**Task material:**
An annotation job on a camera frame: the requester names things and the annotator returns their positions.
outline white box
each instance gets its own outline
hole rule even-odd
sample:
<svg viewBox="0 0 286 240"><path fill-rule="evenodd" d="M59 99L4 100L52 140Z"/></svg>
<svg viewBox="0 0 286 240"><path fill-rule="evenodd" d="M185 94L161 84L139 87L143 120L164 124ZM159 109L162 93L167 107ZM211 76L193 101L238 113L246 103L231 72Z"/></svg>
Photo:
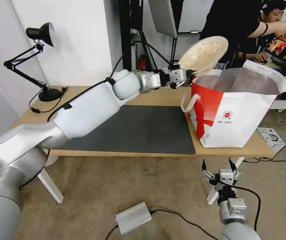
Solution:
<svg viewBox="0 0 286 240"><path fill-rule="evenodd" d="M257 130L273 152L277 153L284 147L285 143L273 128L257 128Z"/></svg>

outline red and white bag
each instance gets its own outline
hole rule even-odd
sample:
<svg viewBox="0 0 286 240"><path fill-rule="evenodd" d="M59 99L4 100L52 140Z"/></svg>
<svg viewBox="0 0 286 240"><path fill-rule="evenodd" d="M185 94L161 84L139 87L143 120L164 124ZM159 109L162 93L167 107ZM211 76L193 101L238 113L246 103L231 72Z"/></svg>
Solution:
<svg viewBox="0 0 286 240"><path fill-rule="evenodd" d="M242 68L213 69L193 79L191 101L184 109L203 147L243 147L276 96L286 92L279 72L247 60Z"/></svg>

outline lamp base
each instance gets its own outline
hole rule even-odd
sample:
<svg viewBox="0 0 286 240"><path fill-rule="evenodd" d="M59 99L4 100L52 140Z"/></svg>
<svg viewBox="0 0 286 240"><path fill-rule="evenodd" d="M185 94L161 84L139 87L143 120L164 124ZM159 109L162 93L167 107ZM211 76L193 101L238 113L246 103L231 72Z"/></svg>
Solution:
<svg viewBox="0 0 286 240"><path fill-rule="evenodd" d="M42 102L50 102L60 98L61 92L55 88L44 88L41 93L38 95L38 98Z"/></svg>

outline black hair
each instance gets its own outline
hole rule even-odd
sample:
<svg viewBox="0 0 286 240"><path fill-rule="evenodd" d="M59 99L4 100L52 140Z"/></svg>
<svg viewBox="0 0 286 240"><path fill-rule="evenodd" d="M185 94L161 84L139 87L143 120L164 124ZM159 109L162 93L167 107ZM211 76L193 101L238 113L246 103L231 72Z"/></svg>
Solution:
<svg viewBox="0 0 286 240"><path fill-rule="evenodd" d="M268 16L274 9L284 10L286 8L286 2L284 0L275 0L268 2L266 7L262 9L263 13Z"/></svg>

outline table
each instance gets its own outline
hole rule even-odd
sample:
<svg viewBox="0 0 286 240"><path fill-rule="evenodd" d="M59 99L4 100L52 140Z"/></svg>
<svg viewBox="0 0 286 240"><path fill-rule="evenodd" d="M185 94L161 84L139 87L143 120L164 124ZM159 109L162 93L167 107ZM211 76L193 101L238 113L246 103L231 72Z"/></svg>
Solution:
<svg viewBox="0 0 286 240"><path fill-rule="evenodd" d="M51 86L51 88L61 89L61 86ZM65 103L77 94L81 93L88 87L85 86L69 86L68 91L64 94L61 103ZM190 91L189 87L180 87L178 89L160 88L158 90L150 91L149 93L141 94L137 98L126 103L127 105L144 105L144 106L180 106L181 98L185 91ZM37 100L32 106L40 110L51 109L55 102L41 102ZM34 113L28 109L14 124L14 127L21 124L40 124L47 121L48 113ZM53 163L58 156L123 156L123 157L233 157L237 158L235 165L238 168L245 157L273 157L274 153L265 143L262 137L254 132L247 144L243 148L203 148L200 141L197 139L196 131L186 114L186 119L192 142L195 148L195 154L162 154L162 153L130 153L130 152L97 152L97 151L72 151L72 150L51 150L50 159L47 166ZM38 175L39 179L53 195L58 203L63 201L63 195L56 187L45 169ZM212 189L208 196L208 203L212 204L218 197L218 193Z"/></svg>

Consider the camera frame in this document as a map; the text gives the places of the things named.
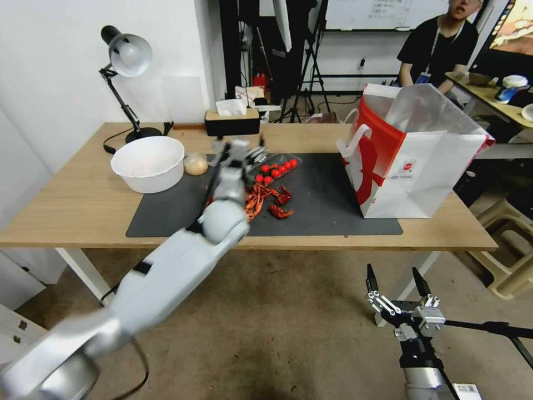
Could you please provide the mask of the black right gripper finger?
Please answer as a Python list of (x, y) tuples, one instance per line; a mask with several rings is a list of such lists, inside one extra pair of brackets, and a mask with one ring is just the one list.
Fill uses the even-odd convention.
[(401, 309), (379, 292), (378, 282), (371, 263), (366, 265), (366, 300), (375, 312), (375, 324), (384, 327), (401, 315)]
[(415, 267), (412, 268), (412, 273), (414, 277), (414, 282), (416, 289), (421, 297), (420, 305), (422, 307), (433, 307), (438, 308), (440, 304), (440, 298), (434, 296), (431, 293), (431, 290), (429, 288), (429, 284), (424, 279), (424, 277), (420, 274), (419, 270)]

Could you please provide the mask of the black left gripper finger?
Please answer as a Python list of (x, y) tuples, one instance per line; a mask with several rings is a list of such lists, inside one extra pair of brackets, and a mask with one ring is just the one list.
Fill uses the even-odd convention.
[(267, 154), (268, 154), (268, 147), (265, 145), (264, 136), (260, 134), (258, 146), (253, 148), (248, 153), (248, 163), (249, 164), (260, 163), (263, 160), (265, 160)]
[(229, 143), (224, 139), (216, 139), (212, 144), (214, 158), (211, 160), (212, 167), (226, 166), (228, 164)]

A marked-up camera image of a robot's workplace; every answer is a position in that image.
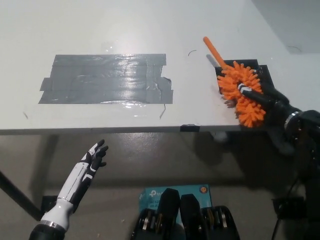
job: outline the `box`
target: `box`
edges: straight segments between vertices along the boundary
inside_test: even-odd
[[[143,209],[154,209],[157,210],[161,194],[167,189],[176,189],[179,192],[180,197],[184,194],[193,194],[200,204],[200,208],[212,207],[210,189],[208,184],[202,185],[184,185],[184,186],[157,186],[157,187],[147,187],[140,194],[139,197],[139,211]],[[182,227],[180,211],[176,218],[176,223]]]

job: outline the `orange duster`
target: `orange duster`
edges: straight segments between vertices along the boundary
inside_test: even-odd
[[[255,73],[255,70],[251,69],[249,66],[245,67],[243,63],[238,64],[236,61],[233,61],[233,66],[227,65],[209,38],[205,36],[203,41],[223,69],[222,73],[224,76],[217,77],[218,85],[226,100],[236,102],[235,112],[239,118],[240,124],[249,128],[261,126],[266,112],[262,109],[260,104],[243,96],[238,90],[238,85],[243,83],[247,87],[250,87],[259,93],[263,93],[260,86],[260,79]]]

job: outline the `robotic hand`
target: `robotic hand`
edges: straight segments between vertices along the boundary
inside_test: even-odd
[[[87,189],[89,188],[99,167],[104,167],[102,158],[108,146],[105,140],[96,143],[74,166],[65,181],[55,206],[42,217],[33,229],[29,240],[63,240],[69,228],[69,217],[73,214]]]
[[[305,187],[302,204],[297,198],[290,203],[287,197],[281,201],[278,210],[275,207],[278,219],[286,219],[284,212],[291,219],[307,218],[308,226],[303,239],[320,239],[320,113],[315,110],[301,111],[291,106],[289,100],[272,86],[261,84],[261,88],[263,94],[243,83],[238,85],[244,96],[264,107],[265,124],[282,128],[288,141],[295,146],[297,180]]]

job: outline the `gray floor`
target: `gray floor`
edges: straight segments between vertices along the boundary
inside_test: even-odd
[[[276,215],[271,199],[293,182],[291,159],[261,134],[235,134],[228,145],[208,133],[1,136],[0,169],[32,200],[57,194],[74,164],[100,139],[109,150],[66,239],[128,239],[144,187],[210,184],[214,205],[231,210],[243,240],[271,239]],[[36,222],[0,191],[3,240],[28,239]],[[276,239],[296,239],[299,225],[286,222]]]

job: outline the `white table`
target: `white table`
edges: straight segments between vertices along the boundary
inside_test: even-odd
[[[295,0],[2,1],[0,133],[174,132],[188,124],[200,131],[237,129],[234,110],[218,93],[204,36],[226,60],[267,64],[276,88],[295,107],[320,111],[320,52],[312,52],[320,42],[314,33],[320,8],[312,10],[319,4],[309,2],[308,7]],[[297,13],[305,16],[301,24]],[[272,29],[277,24],[285,26],[284,36],[295,30],[314,35],[307,43],[293,35],[287,43]],[[311,51],[304,52],[305,44]],[[57,54],[166,54],[162,76],[172,80],[173,104],[166,104],[161,118],[163,104],[38,104]]]

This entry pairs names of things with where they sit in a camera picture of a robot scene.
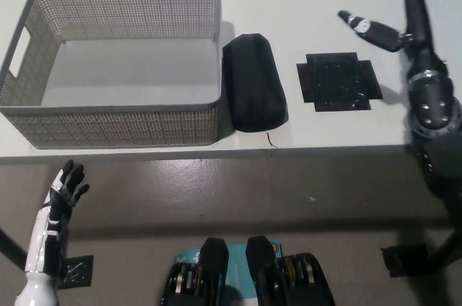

**Work item:**
In the entries above, find each line that has the word "gripper". Copy it.

**Answer section:**
Could you please provide the mask of the black right gripper finger?
Could you please provide the mask of the black left gripper finger?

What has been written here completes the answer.